How cloud providers store files larger than any single hard drive.
If you want to store a 50 Terabyte dataset, it won't fit on a standard server's hard drive. A Distributed Filesystem (like HDFS or Amazon S3) solves this by chopping large files into chunks (e.g., 128MB each) and scattering them across thousands of cheap, standard servers (Data Nodes). A central "Name Node" acts like a directory, remembering which chunks are on which machines. To ensure data isn't lost when a hard drive inevitably dies, every chunk is duplicated (replicated) to 3 different servers.
The client application never talks to the Data Nodes directly at first. It asks the central Name Node: "Where can I find the chunks for movie.mp4?". The Name Node replies with a list of IP addresses. The client then reaches out to those IP addresses directly, downloading chunks in parallel.
# The Name Node's internal memory looks like this:
{
"movie.mp4": {
"chunk_1": ["Server_A", "Server_B", "Server_E"],
"chunk_2": ["Server_C", "Server_A", "Server_F"],
"chunk_3": ["Server_D", "Server_B", "Server_C"]
}
}
# The Name Node tracks where everything is,
# and monitors heartbeats to replace dead servers.

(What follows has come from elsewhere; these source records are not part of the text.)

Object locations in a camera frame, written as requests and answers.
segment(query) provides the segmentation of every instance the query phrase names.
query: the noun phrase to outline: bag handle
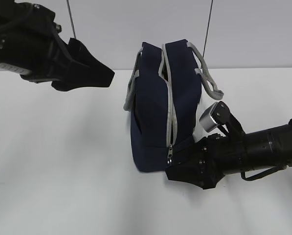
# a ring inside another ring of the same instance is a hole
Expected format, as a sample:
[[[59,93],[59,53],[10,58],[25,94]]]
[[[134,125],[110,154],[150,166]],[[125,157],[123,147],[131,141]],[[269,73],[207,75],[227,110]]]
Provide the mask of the bag handle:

Because every chunk is stored 3 times, storing 1 PB of data physically requires 3 PB of hard drives. It's also not suitable for millions of tiny 1KB files, because the Name Node keeps the entire directory map in RAM. A billion tiny files will exhaust the Name Node's memory, even if the Data Nodes have plenty of disk space (similar to Inode Exhaustion).